More specifically, a parent's persistent failure to gain control over a substance-abuse program is ground for termination of parental rights. See In re Conley, 216 Mich App 41, 44; 549 NW2d 353 (1996), citing § 19b(3)(c)(i) and (g). Here, Ms. Boullier emphasizes her own testimony that, immediately upon leaving jail, she has immersed herself in substance-abuse treatment, but offers no explanation for her failure to provide any documentation of this latest attempt to overcome her substance abuse problems.

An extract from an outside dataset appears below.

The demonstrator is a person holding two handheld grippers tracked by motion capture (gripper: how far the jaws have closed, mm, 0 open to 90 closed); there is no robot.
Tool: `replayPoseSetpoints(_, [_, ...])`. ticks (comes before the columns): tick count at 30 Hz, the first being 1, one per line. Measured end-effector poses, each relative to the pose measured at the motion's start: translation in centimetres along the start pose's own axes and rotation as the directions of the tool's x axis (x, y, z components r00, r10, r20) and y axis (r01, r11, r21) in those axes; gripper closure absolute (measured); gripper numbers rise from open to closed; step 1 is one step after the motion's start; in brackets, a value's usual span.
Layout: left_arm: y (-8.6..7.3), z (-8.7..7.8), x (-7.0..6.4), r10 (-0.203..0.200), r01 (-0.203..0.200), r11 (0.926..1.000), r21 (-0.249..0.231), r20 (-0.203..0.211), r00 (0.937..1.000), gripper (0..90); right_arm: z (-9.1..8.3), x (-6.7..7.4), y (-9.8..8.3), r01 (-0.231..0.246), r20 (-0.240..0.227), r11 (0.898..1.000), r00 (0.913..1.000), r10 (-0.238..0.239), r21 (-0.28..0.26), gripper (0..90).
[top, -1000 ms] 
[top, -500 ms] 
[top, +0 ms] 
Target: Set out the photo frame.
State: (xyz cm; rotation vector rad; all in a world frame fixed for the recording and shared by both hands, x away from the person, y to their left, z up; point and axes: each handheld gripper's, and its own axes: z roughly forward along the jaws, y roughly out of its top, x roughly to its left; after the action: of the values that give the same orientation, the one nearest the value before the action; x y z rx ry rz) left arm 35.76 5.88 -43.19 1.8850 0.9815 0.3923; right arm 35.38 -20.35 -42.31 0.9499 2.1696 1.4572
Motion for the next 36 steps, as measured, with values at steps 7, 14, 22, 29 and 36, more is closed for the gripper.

Ms. Boullier emphasizes that she was in jail for a substantial amount of time between the court's assumption of jurisdiction and the filing of the petition. But she does not deny that she was properly incarcerated as the consequence of her own criminal conduct. Indeed, her incarceration does not mitigate or excuse her failure to participate in court-ordered services. Ms. Boullier asserts that she made some progress on her service plan while in jail, but she does not explain or point to evidence of such endeavors.

In light of this record, the trial court did not clearly err in holding that clear and convincing evidence indicated that the conditions of the adjudication continued to exist, that respondent Ms. Boullier has failed to develop the capacity to provide proper care or custody for the children, and that there was no reasonable expectation that Ms. Boullier would correct the situation in reasonable time. MCL 712A.19b(3)(c)(i) and (g).

In asserting that termination of her rights was not in the children's best interests, Ms. Boullier argues that there were no allegations that she had physically or emotionally abused the children. This argument also bears on her challenge to the trial court's finding on subsection (j). The record does not establish that the children suffered physical abuse. However, the evidence clearly shows that the children were put at risk of emotional harm when respondents took the children on a shoplifting spree, during which the children witnessed their criminal behavior and arrest. Moreover, because of Ms. Boullier's poor progress with court-ordered conditions and services, the risks to the children remain. Accordingly, the trial court did not clearly err in concluding that termination was warranted under subsection (j), and that it was in the children's best interests.

IV. RESPONDENT WILLARD BOULLIER


A. PROCEDURAL ISSUES

Mr. Boullier argues that subsection (c)(i) requires that "182 or more days have elapsed since the issuance of an initial dispositional order" before a court may terminate parental rights on the ground that the conditions of the adjudication continue to exist. He maintains that the 182 days should have been counted not from the January 27, 2011 dispositional review hearing at which he consented to the court's assumption of jurisdiction, but from April 25, 2011, which was the date of the first dispositional review hearing in which the record clearly shows that a valid case service plan existed. In other words, Mr. Boullier suggests that the statutory reference to an initial dispositional order should be read to include the requirement that a case service plan has been put in place, and that a two-month delay in starting a case service plan in his case should be attributable to petitioner.

However, not only was this procedural argument not raised below, it is not germane to the questions presented on appeal, which raise only substantive challenges to the trial court's findings concerning statutory bases for termination and the children's best interests. This Court is not obliged to entertain arguments that are not germane to the issues set forth in the statement of questions presented. See MCR 7.212(C)(5); Meagher v McNeely & Lincoln, Inc, 212 Mich App 154, 156; 536 NW2d 851 (1995).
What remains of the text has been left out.